- Data section:

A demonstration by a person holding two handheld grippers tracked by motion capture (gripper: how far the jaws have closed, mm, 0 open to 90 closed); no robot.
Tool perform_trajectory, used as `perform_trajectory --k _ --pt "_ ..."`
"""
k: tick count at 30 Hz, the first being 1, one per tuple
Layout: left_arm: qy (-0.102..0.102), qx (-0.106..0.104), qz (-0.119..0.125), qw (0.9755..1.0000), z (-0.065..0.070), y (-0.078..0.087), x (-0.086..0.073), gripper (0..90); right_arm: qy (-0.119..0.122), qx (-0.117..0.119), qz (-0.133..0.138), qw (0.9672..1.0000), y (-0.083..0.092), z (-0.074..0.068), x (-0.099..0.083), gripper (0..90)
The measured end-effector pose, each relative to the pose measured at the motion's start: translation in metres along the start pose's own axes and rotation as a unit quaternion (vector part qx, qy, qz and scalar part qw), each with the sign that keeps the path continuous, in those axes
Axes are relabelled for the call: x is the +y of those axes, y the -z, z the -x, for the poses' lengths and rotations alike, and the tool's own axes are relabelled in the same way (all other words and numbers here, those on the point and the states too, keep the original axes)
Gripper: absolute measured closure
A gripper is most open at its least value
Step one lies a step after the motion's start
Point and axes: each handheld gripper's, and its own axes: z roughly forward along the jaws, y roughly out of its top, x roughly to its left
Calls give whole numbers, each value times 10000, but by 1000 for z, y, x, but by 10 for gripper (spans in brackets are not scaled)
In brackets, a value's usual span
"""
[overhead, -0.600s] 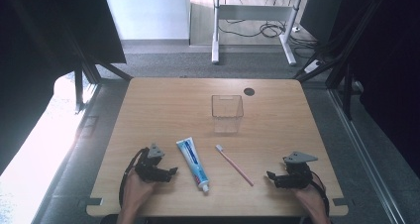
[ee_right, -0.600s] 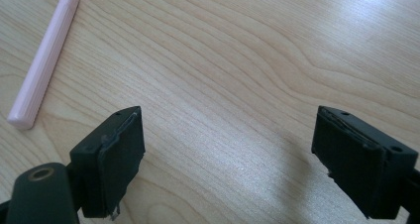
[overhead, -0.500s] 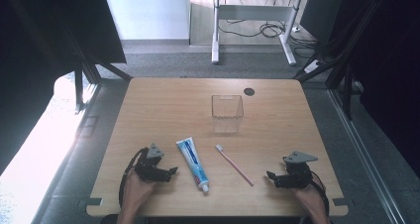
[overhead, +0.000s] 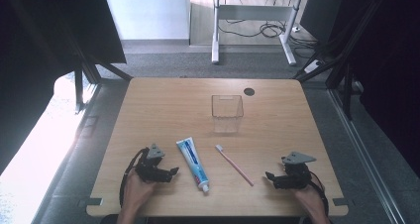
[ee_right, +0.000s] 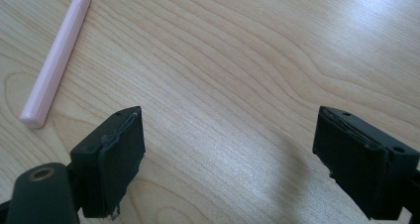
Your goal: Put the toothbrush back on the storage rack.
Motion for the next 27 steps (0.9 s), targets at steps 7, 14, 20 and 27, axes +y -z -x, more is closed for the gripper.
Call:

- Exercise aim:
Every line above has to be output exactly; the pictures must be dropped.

- Solution to the exercise:
A demonstration by a person holding two handheld grippers tracked by motion capture (gripper: how far the jaws have closed, mm, 0 open to 90 closed); no robot.
Tool perform_trajectory, used as `perform_trajectory --k _ --pt "_ ..."`
"""
k: tick count at 30 Hz, the first being 1, one per tuple
Layout: left_arm: qy (-0.102..0.102), qx (-0.106..0.104), qz (-0.119..0.125), qw (0.9755..1.0000), z (-0.065..0.070), y (-0.078..0.087), x (-0.086..0.073), gripper (0..90); right_arm: qy (-0.119..0.122), qx (-0.117..0.119), qz (-0.133..0.138), qw (0.9672..1.0000), y (-0.083..0.092), z (-0.074..0.068), x (-0.099..0.083), gripper (0..90)
The measured end-effector pose, each relative to the pose measured at the motion's start: translation in metres along the start pose's own axes and rotation as a unit quaternion (vector part qx, qy, qz and scalar part qw), each with the sign that keeps the path continuous, in those axes
Axes are relabelled for the call: x is the +y of those axes, y the -z, z the -x, for the poses' lengths and rotations alike, and the tool's own axes are relabelled in the same way (all other words and numbers here, those on the point and the states too, keep the original axes)
Gripper: absolute measured closure
A gripper is most open at its least value
Step one lies a step after the motion's start
Point and axes: each handheld gripper's, and its own axes: z roughly forward along the jaws, y roughly out of its top, x roughly to its left
Calls give whole numbers, each value times 10000, but by 1000 for z, y, x, but by 10 for gripper (spans in brackets are not scaled)
In brackets, a value's usual span
"""
[overhead, -0.600s] 
[ee_right, -0.600s] 
[overhead, -0.500s] 
[overhead, +0.000s] 
[ee_right, +0.000s] 
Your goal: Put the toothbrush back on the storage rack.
Motion for the next 27 steps (0.9 s), targets at steps 7, 14, 20 and 27, axes +y -z -x, more is closed for the gripper.
Call:

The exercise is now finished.